Page MenuHomePhabricator

getLocalServerObjectCache() should default to HashBagOStuff in CLI mode.
Closed, DeclinedPublic

Description

MediaWikiServices::getLocalServerObjectCache() will currently return an EmptyBagOStuff in maintenance scripts, leading to performance degradation for batch jobs (e.g. T254430). Getting a non-functioning cache seems surprising. Perhaps we should default to a HashBagOStuff instead, so the cache will work at least transiently.

The root cause of this is the logic in ObjectCache::makeLocalServerCache() which is used by the wiring for 'LocalServerObjectCache'. Perhaps we want the wiring to call ObjectCache::getLocalServerInstance( 'hash' ) instead. However, ObjectCache::getLocalServerInstance() currently uses MediaWikiServices::getLocalServerObjectCache() , so this relationship would have to be inverted.

Usages of MediaWikiServices::getLocalServerObjectCache():
https://codesearch.wmcloud.org/search/?q=getLocalServerObjectCache&i=nope&files=&repos=

Event Timeline

Change 627466 had a related patch set uploaded (by Daniel Kinzler; owner: Daniel Kinzler):
[mediawiki/core@master] Fix caching in CLI mode.

https://gerrit.wikimedia.org/r/627466

daniel renamed this task from ObjectCache should default to HashBagOStuff in CLI mode. to getLocalServerObjectCache() should default to HashBagOStuff in CLI mode. .Sep 15 2020, 3:41 PM
daniel updated the task description. (Show Details)

Caller survey:

Core usages:

  • WikiMap::getCanonicalServerInfoForAllWikis would benefit from in-process caching when called multiple times.
  • TransformationImageHandler::getMagickVersion would benefit from in-process caching when called multiple times.
  • EntryPoint::createRouter() is only used for web requests, so it's irrelevent.

Service wiring:

  • SiteStore service would benefit from in-process caching when called multiple times.
  • BadFileLookup service would benefit from in-process caching when called multiple times.
  • CryptHKDF wiring explicitly checks for EmptyBagOStuff and falls back to the local cluster instance in that case. This would probably have to be changed to also fall back in case of HashBagOStuff.
  • DBLoadBalancerFactory service benefits from using a hash, performance degrades with an EmptyBagOStuff, see T254430
  • FileBackendGroup wiring explicitly checks for EmptyBagOStuff and falls back to the local cluster instance in that case. This would probably have to be changed to also fall back in case of HashBagOStuff.
  • GlobalIdGenerator wiring explicitly uses an EmptyBagOStuff in CLI mode. The logic seems a bit backwards, but it won't break if we change getLocalServerObjectCache().
  • MessageCache wiring will use an EmptyBagOStuff if the UseLocalMessageCache option is not set. If it is set, we'd presumably want some caching to be applied in CLI mode, or at least it wouldn't hurt.
  • SiteStore wiring falls back to the local cluster cache if the local server cahes is an EmptyBagOStuff. This would probably have to be changed to also fall back in case of HashBagOStuff.

(Extensions TBD)

It seems that some code checks for EmptyBagOStuff, and falls back to a slower but wider cache type in that case. This code could be made to check for HashBagOStuff as well.

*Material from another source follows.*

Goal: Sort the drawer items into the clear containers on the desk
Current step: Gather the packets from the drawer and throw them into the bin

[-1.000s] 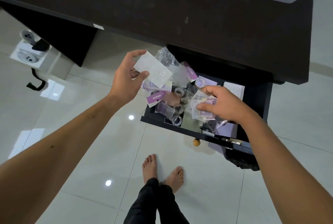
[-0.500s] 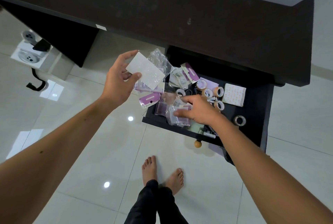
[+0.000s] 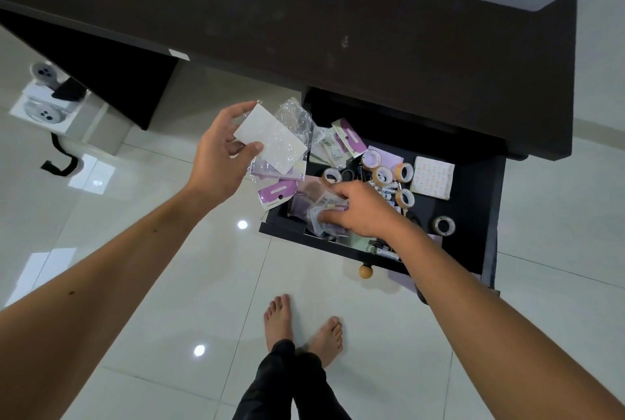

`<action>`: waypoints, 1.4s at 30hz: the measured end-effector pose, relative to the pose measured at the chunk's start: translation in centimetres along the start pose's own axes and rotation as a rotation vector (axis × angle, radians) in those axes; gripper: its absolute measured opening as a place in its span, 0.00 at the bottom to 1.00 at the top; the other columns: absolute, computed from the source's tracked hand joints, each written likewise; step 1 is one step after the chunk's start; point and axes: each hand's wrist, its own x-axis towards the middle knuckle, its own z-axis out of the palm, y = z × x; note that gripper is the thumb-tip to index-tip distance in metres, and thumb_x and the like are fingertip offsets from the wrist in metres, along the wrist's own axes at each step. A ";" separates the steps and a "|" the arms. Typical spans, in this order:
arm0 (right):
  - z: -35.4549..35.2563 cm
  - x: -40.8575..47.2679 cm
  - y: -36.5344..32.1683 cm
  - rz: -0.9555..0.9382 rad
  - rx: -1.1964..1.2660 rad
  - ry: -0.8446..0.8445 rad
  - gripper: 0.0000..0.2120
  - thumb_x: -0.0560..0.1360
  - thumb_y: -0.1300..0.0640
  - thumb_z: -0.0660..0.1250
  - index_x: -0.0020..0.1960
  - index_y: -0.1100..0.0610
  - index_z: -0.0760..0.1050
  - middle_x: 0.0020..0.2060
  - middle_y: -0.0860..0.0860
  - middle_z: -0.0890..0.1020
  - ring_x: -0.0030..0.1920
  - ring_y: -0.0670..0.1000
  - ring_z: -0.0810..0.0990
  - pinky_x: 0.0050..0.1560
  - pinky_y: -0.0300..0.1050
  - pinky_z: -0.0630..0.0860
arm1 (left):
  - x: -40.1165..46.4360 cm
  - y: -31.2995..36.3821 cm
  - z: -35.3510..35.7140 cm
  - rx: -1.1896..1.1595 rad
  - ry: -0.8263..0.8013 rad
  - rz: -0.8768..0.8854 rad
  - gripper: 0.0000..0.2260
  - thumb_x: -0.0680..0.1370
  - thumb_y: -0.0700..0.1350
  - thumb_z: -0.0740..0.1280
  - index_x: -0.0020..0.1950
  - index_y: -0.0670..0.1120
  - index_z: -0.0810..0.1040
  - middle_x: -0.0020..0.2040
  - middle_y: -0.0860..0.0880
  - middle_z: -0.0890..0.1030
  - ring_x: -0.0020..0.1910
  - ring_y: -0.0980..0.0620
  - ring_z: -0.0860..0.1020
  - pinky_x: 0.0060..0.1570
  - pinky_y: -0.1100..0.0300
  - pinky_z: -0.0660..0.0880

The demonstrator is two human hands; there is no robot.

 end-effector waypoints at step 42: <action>-4.7 2.5 0.3 0.136 0.275 0.428 0.21 0.72 0.55 0.82 0.60 0.53 0.76 0.50 0.44 0.80 0.51 0.43 0.79 0.45 0.38 0.72 | 0.8 -0.3 0.1 0.001 -0.074 -0.056 0.27 0.80 0.36 0.73 0.74 0.58 0.73 0.60 0.56 0.83 0.47 0.49 0.85 0.51 0.58 0.80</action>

It would perhaps be cleaner to introduce an ObjectCacheManager service that has getters for different needs, like "local or hash" or "local or cluser". That would also cover T243233.

Change 627466 abandoned by Daniel Kinzler:
[mediawiki/core@master] Fix caching in CLI mode.

Reason:
Per Krinkle'S comment

https://gerrit.wikimedia.org/r/627466

@Krinkle wrote on https://gerrit.wikimedia.org/r/c/mediawiki/core/+/627466

@daniel the risk is that CLI contexts are generally sensitive in writes and don't expect caching, much how like in POST requests we generally don't consult caches to inform writes, either. The difference being that POST as web requests has always seen APCu so we've spent 15 years making sure we get that right. CLI on the other hand has effectively never seen caching from the "Local server" service. It's implied and generally understood in PHP development that apcu is always off on the CLI.

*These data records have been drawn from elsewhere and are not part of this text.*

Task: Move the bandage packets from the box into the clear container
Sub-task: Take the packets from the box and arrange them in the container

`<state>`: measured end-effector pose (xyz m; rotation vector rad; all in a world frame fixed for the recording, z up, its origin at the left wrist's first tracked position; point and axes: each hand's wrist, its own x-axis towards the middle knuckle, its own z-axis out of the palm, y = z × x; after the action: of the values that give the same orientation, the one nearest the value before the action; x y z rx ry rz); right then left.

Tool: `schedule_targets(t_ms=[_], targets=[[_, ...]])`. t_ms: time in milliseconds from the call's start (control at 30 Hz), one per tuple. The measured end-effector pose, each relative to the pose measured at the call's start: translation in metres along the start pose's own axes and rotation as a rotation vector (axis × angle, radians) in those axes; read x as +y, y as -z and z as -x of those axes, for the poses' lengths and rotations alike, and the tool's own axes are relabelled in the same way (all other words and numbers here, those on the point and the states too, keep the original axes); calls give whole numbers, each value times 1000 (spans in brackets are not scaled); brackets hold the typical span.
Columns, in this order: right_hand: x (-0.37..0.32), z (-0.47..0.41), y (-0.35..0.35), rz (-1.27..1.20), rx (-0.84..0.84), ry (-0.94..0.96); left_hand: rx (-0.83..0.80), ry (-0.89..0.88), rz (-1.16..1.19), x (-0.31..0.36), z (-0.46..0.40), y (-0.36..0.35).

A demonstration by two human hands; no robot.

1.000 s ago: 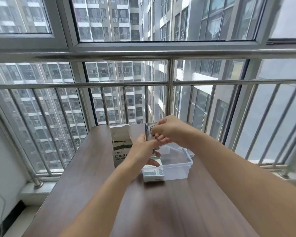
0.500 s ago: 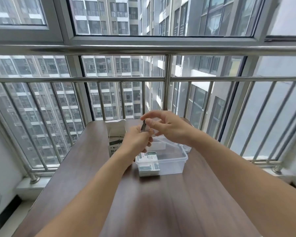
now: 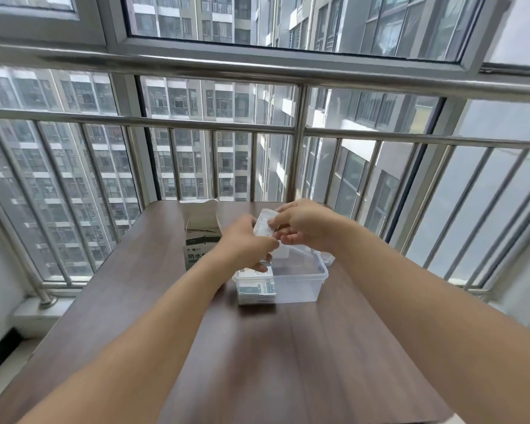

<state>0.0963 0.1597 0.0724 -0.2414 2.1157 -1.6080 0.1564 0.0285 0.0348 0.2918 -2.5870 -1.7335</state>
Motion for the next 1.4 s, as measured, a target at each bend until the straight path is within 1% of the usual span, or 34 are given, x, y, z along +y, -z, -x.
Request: schedule_targets(t_ms=[67, 133, 167, 200, 267, 333, 433, 533, 633, 767, 900, 967, 1033, 1100, 1133, 1167, 1200, 1233, 1267, 1300, 1333, 1400], targets=[[3, -3, 5, -12, -80, 17, -150, 116, 256, 2, 2, 6], [4, -5, 7, -13, -134, 48, -305, 193, 527, 2, 3, 15], [5, -5, 8, -8, -157, 62, -355, 223, 622, 0, 4, 18], [5, -6, 7, 8, -169, 80, -369, 235, 670, -2, 4, 19], [7, -5, 4, 97, -125, 143, -325, 215, 680, -5, 6, 16], [9, -5, 1, 215, -18, 252, -238, 151, 669, -9, 4, 11], [13, -4, -4, 265, 72, 362, -142, 82, 640, -15, 1, 9], [14, -2, -5, 277, 128, 409, -35, 45, 593, -18, 0, 8], [14, 0, -2, 178, 127, 389, 23, 12, 607, -18, 2, 5], [17, -6, 4, 65, 107, 336, -32, 32, 721, -13, 4, 4], [19, -8, 10, -8, -15, 222, -61, 63, 740, -13, 3, 6], [20, -8, 10, -20, -45, 178, -52, 57, 730, -13, 4, 6], [22, -11, 12, -12, -22, 156, -38, 68, 729, -13, 4, 6], [20, -12, 14, -70, 49, 157, -3, 89, 756, -14, 3, 7], [18, -12, 16, -149, 95, 187, 18, 98, 775, -15, 2, 8], [16, -12, 16, -240, 154, 256, 33, 107, 796, -16, 0, 9], [15, -11, 16, -302, 228, 371, 38, 115, 819, -16, 0, 10], [15, -9, 15, -297, 301, 516, 41, 126, 843, -16, -1, 10], [15, -5, 12, -230, 344, 657, 43, 140, 870, -16, -2, 11], [18, -2, 7, -115, 341, 771, 38, 154, 894, -15, -2, 11], [23, 0, 1, 44, 310, 845, 20, 163, 918, -13, -3, 12], [37, 1, -11, 371, 262, 904, -46, 166, 977, -10, -2, 12]])
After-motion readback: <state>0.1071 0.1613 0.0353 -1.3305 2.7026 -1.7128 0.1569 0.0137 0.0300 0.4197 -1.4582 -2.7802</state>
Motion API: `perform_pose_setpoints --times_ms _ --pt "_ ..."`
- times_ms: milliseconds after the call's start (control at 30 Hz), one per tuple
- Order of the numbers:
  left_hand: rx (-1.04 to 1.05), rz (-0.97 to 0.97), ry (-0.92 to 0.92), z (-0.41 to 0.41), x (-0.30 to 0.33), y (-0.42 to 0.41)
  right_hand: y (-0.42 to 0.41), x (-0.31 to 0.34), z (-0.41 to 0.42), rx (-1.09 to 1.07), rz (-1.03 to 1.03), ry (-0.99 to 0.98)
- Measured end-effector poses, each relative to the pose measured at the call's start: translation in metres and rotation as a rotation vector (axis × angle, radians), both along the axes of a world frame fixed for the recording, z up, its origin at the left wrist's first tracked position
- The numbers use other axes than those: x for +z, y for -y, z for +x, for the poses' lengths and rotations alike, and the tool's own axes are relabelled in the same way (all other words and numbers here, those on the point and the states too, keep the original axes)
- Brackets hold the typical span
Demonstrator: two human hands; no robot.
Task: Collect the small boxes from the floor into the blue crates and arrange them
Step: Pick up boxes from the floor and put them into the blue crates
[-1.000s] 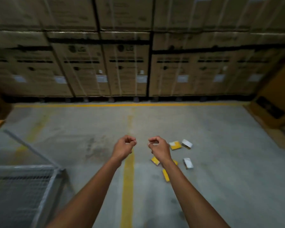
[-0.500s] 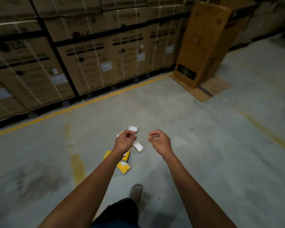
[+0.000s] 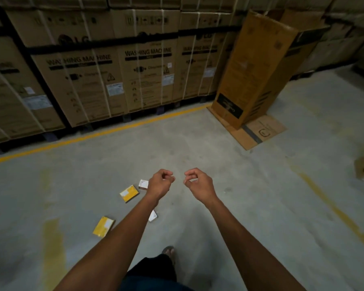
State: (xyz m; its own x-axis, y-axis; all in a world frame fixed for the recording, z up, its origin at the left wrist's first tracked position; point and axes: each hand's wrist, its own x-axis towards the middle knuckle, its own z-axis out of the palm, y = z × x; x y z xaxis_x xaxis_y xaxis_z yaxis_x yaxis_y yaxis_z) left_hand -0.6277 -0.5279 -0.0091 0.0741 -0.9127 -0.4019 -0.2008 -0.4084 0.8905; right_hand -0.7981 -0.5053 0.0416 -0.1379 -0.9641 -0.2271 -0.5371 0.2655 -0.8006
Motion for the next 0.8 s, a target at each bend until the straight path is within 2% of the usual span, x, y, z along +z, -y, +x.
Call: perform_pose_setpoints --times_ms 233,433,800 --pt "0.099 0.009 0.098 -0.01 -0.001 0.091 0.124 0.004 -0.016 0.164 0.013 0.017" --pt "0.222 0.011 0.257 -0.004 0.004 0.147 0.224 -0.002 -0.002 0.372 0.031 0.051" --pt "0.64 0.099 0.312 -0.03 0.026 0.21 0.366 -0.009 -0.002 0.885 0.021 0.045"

Enabling that service to have caching can have pretty widespread implications which I don't think are fully understood right now. at least not by me.

As an example, UID Generator uses APCU to optionally coordinate coordinate between proceses on the same server. Making the local server cache return something that is in fact not shared by other proceses on the same server, would violate that expectation. [1] I haven't reviewed it fully, but it seems likely that changing that would introduce suble problems.

@Krinkle thank you for explaining this. I understand this better now. It seems to me though that this needs to be made more explicit in the code base, and we should think through the implications.

For instance, Wikimedia runs the job queue via web requests, but most other people run them via the command line script. Depending on how jobs are executed, code deep down the stack in different parts of the code base may suddenly have very different performance characteristics. That seems problematic to me.

I'd much prefer a model where maintenance scripts would declare the caching behavior they want.

Closing in favor of T243233 and the introduction of a proper ObjectCacheManager service.